* Assigned task: The answer is the set of lines that include "keyboard", copied from the data below.

Top of Data excerpts

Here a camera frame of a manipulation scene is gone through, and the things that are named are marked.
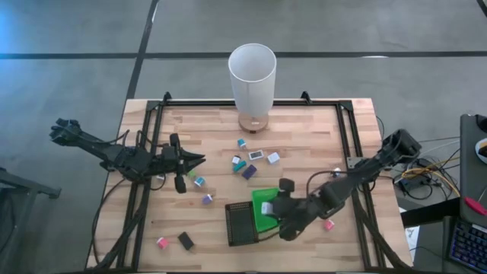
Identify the black aluminium table frame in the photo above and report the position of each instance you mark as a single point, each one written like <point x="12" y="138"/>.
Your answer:
<point x="213" y="102"/>

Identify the black rectangular clock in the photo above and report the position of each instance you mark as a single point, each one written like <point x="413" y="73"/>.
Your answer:
<point x="185" y="240"/>

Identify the black power box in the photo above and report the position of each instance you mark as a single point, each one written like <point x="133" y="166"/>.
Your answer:
<point x="409" y="185"/>

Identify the white black-faced USB charger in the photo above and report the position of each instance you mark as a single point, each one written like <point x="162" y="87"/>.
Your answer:
<point x="336" y="172"/>

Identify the purple USB charger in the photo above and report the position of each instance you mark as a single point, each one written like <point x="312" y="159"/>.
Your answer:
<point x="207" y="199"/>

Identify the green USB charger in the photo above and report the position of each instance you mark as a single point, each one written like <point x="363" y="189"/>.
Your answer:
<point x="191" y="174"/>

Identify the white paper sheet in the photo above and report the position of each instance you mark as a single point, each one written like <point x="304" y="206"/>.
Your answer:
<point x="411" y="234"/>

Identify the white black USB charger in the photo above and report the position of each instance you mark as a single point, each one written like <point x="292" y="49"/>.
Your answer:
<point x="236" y="159"/>

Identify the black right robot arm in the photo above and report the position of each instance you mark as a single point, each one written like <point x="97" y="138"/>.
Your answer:
<point x="365" y="169"/>

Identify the purple digital clock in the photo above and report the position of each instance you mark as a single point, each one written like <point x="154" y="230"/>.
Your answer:
<point x="249" y="171"/>

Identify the white round object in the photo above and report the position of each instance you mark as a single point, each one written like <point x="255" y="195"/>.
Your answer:
<point x="482" y="150"/>

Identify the green plastic basket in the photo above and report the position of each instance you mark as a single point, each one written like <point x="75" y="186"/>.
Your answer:
<point x="260" y="224"/>

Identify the black desk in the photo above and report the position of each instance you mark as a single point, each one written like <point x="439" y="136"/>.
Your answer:
<point x="470" y="179"/>

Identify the backlit computer keyboard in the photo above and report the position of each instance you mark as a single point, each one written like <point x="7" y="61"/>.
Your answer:
<point x="470" y="245"/>

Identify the white cube USB charger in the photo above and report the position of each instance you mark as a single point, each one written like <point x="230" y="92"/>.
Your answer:
<point x="273" y="157"/>
<point x="266" y="208"/>

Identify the white digital clock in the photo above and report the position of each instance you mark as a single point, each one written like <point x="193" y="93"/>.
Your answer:
<point x="256" y="155"/>
<point x="160" y="177"/>

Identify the grey metal mounting plate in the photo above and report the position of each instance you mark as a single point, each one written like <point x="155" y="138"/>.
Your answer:
<point x="353" y="161"/>

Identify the black rounded object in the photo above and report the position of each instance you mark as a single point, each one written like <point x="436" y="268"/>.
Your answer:
<point x="482" y="122"/>

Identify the teal white USB charger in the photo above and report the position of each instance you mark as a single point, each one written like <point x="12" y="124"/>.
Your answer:
<point x="199" y="181"/>
<point x="241" y="143"/>

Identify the white shade wooden base lamp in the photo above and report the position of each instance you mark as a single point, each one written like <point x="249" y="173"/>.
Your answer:
<point x="252" y="87"/>

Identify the teal digital clock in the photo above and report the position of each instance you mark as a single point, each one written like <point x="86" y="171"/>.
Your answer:
<point x="239" y="166"/>

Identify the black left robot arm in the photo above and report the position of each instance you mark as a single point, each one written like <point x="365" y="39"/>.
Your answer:
<point x="114" y="154"/>

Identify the dark grey bench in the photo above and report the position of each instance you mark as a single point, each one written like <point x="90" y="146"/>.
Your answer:
<point x="23" y="186"/>

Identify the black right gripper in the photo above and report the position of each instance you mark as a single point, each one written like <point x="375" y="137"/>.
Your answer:
<point x="293" y="213"/>

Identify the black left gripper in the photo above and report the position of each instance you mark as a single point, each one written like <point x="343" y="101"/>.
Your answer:
<point x="171" y="161"/>

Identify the black plastic basket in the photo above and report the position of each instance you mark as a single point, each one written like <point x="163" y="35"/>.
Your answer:
<point x="239" y="224"/>

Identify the pink USB charger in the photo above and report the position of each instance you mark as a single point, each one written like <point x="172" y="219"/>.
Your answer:
<point x="328" y="225"/>
<point x="162" y="243"/>

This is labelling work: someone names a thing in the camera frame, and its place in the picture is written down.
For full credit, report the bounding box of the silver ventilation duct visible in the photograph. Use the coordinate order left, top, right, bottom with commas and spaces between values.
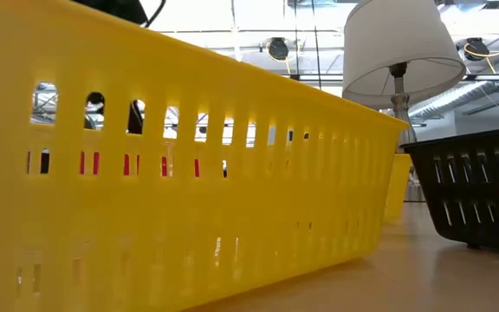
407, 51, 499, 125

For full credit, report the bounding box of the yellow slotted plastic basket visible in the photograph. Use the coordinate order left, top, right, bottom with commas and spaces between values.
0, 0, 410, 312
382, 153, 412, 224

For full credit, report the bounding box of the table lamp white shade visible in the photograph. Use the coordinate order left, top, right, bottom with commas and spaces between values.
342, 0, 467, 203

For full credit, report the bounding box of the black hanging cable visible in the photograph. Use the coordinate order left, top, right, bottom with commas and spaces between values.
311, 0, 322, 90
292, 0, 299, 81

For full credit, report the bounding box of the black ceiling cable reel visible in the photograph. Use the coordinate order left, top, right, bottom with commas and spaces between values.
266, 36, 293, 75
456, 33, 499, 75

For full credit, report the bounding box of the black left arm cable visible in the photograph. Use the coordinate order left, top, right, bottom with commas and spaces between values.
144, 0, 167, 29

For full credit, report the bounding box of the red slotted plastic basket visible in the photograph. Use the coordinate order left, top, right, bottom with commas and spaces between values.
79, 151, 200, 178

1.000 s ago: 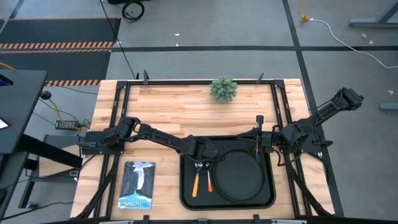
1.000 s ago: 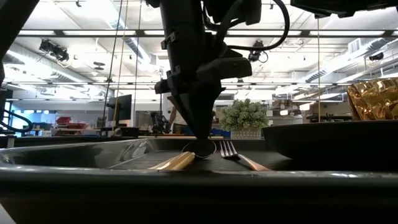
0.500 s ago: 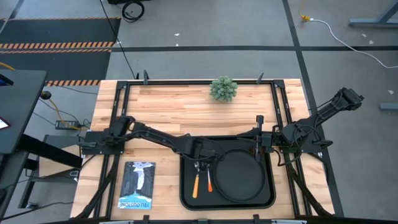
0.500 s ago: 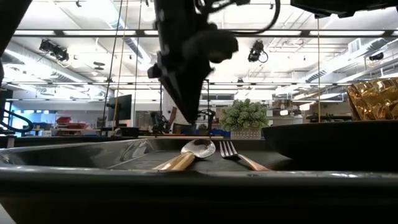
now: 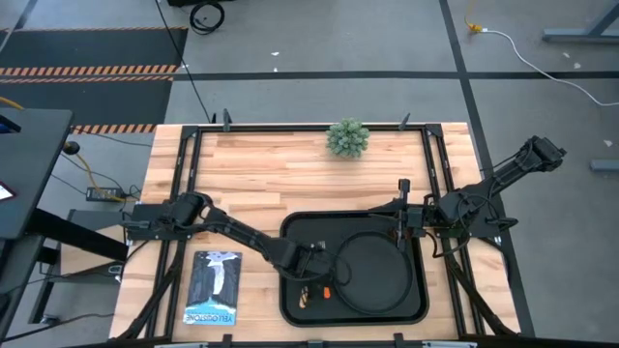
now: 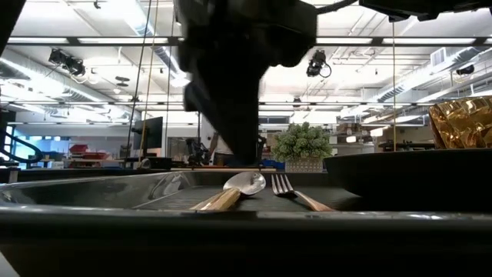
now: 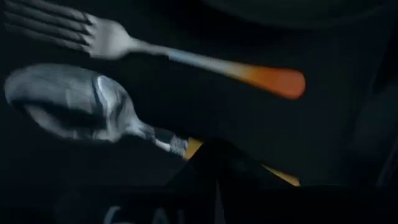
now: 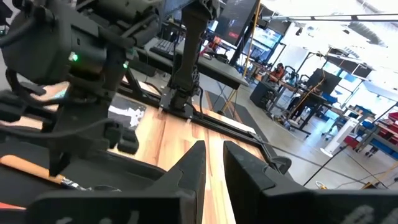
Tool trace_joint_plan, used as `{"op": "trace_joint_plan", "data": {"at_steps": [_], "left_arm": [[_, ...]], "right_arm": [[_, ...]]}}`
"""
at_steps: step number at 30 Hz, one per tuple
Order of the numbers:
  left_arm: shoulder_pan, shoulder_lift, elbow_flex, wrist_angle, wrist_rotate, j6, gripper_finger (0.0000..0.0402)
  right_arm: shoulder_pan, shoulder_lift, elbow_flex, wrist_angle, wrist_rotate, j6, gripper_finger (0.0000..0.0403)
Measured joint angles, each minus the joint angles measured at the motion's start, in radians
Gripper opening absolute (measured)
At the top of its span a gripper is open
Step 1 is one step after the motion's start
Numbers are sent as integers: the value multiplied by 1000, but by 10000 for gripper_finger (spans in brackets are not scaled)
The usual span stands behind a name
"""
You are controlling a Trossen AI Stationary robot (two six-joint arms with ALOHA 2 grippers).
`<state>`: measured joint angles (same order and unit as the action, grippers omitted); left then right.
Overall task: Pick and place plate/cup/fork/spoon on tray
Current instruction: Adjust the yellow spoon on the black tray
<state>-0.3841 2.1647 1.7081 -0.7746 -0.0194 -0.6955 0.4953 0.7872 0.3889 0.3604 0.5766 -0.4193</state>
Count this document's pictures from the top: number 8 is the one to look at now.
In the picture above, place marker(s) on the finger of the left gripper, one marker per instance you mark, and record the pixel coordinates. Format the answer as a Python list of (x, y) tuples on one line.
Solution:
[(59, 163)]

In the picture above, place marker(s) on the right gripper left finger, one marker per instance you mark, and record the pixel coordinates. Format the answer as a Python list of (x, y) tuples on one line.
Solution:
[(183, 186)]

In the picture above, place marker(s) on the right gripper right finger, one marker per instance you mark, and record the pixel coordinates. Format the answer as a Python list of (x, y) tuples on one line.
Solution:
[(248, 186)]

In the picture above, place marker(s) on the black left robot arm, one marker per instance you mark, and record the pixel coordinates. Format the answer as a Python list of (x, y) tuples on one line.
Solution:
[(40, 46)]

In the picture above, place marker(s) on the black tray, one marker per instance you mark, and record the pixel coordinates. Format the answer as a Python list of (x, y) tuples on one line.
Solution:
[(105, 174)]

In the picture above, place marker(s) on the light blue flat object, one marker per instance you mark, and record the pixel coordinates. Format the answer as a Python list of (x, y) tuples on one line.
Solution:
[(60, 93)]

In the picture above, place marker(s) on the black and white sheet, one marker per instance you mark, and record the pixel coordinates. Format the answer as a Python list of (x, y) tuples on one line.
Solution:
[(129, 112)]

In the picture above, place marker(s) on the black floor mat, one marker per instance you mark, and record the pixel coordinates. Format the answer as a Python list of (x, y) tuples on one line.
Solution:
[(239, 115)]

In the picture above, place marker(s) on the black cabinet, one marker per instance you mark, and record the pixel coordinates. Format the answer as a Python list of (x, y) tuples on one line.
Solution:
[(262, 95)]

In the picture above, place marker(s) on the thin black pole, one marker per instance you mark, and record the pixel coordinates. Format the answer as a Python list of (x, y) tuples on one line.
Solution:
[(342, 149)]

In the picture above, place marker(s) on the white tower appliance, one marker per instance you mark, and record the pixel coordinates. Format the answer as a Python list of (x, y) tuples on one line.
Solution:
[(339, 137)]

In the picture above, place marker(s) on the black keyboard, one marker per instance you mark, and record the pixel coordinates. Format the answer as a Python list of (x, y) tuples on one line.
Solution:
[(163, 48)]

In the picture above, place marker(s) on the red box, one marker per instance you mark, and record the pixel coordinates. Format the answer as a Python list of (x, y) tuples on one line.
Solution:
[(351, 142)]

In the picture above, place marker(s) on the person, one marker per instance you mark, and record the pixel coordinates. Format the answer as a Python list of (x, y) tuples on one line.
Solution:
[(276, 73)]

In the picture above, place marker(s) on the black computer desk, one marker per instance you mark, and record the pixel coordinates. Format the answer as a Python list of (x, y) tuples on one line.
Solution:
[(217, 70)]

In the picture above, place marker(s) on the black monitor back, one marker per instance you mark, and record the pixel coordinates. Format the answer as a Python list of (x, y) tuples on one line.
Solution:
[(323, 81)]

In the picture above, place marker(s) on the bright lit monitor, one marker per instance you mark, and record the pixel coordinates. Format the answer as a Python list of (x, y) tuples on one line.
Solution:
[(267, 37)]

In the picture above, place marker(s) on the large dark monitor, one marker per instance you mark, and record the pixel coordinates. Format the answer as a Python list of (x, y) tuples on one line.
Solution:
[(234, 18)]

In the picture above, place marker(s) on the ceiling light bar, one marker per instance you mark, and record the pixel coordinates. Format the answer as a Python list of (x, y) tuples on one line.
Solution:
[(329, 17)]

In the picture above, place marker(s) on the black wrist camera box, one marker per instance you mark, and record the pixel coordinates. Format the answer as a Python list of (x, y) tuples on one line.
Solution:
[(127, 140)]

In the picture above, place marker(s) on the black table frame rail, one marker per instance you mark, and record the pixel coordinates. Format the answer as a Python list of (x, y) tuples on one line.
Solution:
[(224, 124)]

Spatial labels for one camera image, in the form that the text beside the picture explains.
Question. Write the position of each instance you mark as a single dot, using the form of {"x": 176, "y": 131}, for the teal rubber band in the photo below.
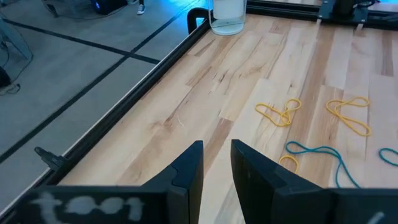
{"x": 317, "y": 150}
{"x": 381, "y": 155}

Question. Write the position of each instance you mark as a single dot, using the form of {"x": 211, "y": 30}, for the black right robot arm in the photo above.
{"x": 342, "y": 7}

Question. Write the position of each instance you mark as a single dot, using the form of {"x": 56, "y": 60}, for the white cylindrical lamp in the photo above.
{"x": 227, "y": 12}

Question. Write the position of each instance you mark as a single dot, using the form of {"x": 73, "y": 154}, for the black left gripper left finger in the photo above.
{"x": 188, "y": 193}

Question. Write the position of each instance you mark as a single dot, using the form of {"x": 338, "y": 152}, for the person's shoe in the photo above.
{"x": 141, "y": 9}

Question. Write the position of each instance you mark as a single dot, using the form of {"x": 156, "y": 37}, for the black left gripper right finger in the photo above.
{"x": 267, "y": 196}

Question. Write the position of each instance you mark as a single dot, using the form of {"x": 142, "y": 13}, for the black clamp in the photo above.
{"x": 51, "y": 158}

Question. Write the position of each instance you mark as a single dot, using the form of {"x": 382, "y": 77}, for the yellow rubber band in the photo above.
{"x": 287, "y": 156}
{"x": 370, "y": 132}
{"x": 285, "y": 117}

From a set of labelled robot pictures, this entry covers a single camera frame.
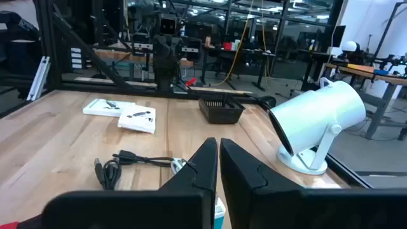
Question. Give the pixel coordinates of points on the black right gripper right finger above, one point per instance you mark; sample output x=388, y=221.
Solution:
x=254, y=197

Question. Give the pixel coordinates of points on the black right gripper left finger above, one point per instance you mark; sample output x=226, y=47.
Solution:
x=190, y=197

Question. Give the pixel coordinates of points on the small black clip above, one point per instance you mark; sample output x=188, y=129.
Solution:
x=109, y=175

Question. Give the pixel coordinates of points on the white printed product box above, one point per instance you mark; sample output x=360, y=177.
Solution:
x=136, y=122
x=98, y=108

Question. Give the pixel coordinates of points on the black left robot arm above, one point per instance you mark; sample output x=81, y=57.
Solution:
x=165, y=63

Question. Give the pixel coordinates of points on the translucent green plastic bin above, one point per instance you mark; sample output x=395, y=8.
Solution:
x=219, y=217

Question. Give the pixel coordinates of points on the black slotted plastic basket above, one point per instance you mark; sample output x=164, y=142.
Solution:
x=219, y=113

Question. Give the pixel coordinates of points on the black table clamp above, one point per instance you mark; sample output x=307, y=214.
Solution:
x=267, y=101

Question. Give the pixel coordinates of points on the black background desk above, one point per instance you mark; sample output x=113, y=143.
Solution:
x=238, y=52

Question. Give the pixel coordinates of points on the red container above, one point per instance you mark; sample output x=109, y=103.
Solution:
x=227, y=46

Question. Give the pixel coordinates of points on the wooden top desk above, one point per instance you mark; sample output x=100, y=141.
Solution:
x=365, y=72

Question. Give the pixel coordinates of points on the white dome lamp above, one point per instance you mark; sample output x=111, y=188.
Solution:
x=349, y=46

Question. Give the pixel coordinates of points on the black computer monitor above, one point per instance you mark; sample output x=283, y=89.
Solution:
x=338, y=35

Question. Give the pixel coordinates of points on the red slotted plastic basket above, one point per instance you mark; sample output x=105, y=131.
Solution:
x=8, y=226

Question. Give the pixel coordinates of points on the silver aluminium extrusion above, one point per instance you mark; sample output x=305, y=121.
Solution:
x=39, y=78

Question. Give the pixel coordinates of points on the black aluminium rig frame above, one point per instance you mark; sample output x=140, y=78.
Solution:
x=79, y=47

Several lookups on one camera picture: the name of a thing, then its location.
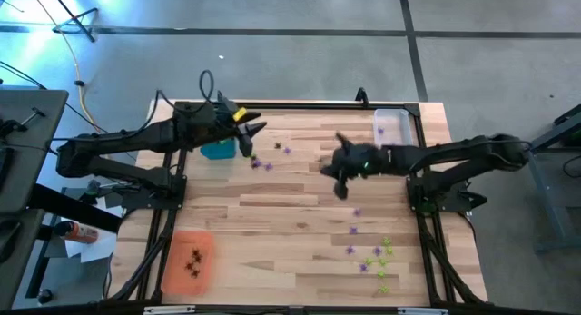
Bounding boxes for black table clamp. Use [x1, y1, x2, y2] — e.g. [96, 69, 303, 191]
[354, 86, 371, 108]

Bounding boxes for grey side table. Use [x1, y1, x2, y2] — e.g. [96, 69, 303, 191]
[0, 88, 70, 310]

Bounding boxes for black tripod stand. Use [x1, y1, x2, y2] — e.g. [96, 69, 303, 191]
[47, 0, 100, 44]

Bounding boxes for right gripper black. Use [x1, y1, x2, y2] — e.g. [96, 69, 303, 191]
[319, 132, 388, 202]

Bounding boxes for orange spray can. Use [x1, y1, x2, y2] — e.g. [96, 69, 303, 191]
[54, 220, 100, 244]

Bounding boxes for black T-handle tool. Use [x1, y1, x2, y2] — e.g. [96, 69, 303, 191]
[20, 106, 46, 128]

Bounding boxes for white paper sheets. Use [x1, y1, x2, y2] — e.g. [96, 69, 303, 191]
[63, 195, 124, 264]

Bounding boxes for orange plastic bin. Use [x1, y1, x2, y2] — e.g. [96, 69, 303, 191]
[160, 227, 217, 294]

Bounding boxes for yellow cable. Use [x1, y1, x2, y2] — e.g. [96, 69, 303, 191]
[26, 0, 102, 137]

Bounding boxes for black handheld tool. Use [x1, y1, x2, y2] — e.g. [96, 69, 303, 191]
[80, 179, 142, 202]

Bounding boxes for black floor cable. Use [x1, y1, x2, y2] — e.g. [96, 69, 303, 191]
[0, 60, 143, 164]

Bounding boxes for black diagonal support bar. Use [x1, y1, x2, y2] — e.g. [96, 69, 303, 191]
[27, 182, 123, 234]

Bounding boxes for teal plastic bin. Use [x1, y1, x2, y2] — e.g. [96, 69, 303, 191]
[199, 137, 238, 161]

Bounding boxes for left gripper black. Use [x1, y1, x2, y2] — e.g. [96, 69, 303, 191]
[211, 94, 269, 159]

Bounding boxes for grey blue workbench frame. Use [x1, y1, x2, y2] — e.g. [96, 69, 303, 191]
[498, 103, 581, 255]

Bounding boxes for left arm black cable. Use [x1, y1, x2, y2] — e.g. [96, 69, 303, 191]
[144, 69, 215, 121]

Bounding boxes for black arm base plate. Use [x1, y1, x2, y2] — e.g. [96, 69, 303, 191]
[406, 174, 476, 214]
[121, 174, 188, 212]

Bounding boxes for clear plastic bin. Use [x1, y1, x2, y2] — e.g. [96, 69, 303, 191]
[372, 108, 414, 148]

Bottom of Data excerpts

* Response to the task:
Identify the backlit computer keyboard in the photo above and report the position of each instance you mark as a single point, each one written like <point x="7" y="61"/>.
In the picture above, place marker(s) on the black keyboard, one marker per instance you mark, and record the pixel coordinates. Format the answer as a Python list of (x, y) tuples on one line.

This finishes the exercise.